WORK TO BE COMPLETED - Count how many lines of the data include the string "green", then say that number and stop.

ENTRIES PROVIDED -

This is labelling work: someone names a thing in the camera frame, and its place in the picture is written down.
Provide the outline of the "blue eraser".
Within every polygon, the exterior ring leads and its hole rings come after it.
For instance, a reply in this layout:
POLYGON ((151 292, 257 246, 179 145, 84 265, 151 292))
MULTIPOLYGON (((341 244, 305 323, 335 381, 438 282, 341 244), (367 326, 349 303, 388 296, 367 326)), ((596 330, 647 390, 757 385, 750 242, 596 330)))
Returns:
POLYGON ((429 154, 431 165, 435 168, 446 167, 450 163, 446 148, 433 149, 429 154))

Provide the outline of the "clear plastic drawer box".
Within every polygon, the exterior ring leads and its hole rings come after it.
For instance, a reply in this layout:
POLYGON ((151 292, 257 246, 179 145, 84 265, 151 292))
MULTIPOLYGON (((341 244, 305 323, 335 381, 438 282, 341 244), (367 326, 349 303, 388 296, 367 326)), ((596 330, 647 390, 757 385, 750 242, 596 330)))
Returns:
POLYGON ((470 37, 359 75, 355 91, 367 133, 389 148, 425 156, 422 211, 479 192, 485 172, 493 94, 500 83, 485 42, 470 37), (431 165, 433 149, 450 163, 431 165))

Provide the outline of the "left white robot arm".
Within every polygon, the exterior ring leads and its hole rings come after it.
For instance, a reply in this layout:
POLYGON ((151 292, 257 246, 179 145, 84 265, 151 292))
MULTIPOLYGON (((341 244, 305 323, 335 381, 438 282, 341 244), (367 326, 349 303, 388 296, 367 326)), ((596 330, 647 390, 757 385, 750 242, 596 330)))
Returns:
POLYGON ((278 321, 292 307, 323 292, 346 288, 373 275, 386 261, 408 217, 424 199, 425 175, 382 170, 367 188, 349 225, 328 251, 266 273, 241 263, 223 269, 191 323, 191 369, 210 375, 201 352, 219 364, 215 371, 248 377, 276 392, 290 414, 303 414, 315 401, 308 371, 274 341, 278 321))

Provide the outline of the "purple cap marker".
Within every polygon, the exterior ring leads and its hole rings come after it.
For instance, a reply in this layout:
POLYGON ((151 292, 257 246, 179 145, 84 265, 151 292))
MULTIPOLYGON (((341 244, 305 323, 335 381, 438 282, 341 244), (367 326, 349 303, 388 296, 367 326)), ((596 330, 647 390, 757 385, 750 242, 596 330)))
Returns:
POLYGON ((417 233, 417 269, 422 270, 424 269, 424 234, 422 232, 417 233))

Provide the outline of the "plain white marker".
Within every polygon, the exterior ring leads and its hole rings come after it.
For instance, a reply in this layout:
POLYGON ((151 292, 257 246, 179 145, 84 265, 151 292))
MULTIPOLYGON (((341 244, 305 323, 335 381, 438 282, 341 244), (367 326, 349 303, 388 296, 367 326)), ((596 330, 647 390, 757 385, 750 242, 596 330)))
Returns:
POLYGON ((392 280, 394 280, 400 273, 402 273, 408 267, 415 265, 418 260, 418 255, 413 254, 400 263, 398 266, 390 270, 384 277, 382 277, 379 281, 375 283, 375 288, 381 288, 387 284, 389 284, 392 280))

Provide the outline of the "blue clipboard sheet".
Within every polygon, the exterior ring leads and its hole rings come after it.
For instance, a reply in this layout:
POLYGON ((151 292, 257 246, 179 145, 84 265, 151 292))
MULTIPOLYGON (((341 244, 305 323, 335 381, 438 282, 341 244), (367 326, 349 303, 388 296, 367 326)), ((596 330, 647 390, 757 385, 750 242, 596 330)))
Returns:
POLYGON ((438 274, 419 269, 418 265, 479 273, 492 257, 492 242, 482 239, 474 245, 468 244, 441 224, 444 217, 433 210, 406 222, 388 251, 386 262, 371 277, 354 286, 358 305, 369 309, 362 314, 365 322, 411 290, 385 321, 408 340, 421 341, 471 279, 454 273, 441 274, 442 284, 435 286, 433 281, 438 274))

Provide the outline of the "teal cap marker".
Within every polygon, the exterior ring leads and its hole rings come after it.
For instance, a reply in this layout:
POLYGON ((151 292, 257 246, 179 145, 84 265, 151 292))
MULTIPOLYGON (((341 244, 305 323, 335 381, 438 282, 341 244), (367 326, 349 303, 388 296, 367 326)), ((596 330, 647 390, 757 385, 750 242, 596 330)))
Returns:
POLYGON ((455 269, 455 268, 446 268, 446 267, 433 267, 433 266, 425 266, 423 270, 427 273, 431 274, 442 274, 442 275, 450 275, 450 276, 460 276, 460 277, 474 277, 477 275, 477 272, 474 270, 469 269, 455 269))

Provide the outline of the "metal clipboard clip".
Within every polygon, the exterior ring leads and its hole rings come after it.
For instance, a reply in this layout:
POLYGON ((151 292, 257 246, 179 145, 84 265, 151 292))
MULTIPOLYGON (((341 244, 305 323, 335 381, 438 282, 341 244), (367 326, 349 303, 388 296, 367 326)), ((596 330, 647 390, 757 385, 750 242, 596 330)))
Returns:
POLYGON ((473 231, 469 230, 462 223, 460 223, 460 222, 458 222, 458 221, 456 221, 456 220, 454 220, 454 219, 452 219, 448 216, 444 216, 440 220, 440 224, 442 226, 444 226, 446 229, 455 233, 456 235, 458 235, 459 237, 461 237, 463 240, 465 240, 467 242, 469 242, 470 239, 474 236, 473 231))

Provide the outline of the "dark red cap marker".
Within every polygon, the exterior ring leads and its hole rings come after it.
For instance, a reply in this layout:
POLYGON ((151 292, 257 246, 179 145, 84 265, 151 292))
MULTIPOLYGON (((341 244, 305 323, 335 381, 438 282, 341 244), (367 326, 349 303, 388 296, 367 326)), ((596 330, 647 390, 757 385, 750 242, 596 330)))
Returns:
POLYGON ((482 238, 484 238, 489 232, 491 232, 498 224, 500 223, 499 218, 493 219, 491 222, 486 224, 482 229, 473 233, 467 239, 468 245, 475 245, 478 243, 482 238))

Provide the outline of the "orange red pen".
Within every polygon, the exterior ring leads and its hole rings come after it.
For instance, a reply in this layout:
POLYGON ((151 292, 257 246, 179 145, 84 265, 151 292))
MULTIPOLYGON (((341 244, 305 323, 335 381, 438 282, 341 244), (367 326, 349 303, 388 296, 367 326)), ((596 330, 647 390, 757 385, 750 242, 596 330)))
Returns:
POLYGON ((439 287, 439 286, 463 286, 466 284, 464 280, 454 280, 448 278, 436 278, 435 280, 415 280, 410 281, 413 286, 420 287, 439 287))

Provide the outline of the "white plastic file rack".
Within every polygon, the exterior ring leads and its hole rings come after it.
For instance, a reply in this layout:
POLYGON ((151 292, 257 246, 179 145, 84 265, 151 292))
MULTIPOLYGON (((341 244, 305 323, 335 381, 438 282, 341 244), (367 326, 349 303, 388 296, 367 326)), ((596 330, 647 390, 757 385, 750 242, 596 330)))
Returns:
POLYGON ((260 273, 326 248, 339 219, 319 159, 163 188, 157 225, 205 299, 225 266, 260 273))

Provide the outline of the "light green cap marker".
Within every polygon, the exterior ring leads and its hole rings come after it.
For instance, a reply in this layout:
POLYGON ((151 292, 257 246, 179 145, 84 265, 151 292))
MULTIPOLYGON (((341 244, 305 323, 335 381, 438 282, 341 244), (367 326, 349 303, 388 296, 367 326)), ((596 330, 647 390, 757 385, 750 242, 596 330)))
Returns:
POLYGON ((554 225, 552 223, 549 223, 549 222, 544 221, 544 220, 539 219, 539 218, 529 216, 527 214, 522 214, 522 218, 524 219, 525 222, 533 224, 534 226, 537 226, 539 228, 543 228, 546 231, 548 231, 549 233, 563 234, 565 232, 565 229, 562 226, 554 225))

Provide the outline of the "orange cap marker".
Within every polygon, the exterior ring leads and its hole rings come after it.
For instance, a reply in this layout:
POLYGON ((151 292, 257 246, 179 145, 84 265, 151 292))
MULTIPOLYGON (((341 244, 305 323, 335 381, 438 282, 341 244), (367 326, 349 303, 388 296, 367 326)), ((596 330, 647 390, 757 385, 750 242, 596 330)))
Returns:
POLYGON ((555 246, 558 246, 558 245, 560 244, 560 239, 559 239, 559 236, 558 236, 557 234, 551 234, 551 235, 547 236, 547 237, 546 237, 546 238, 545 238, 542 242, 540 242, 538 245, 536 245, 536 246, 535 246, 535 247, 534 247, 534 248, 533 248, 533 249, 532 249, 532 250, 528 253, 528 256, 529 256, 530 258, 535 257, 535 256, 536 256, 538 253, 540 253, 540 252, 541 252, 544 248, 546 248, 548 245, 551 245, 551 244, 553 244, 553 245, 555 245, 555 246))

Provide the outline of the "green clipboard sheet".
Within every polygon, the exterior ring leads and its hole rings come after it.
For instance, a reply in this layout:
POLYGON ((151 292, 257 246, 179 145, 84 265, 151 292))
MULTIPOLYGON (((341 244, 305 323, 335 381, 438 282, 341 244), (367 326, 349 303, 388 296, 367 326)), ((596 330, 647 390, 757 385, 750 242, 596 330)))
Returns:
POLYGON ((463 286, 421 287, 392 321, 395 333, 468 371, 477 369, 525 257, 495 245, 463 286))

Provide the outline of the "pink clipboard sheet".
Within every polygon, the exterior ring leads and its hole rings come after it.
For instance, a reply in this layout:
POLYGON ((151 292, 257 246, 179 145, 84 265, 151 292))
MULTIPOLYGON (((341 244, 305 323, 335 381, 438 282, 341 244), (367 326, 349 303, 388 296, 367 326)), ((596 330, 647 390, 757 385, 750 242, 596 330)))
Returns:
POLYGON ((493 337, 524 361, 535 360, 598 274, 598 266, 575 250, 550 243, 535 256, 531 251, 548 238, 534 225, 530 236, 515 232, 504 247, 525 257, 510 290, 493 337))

RESPONSE TO THE TASK - 2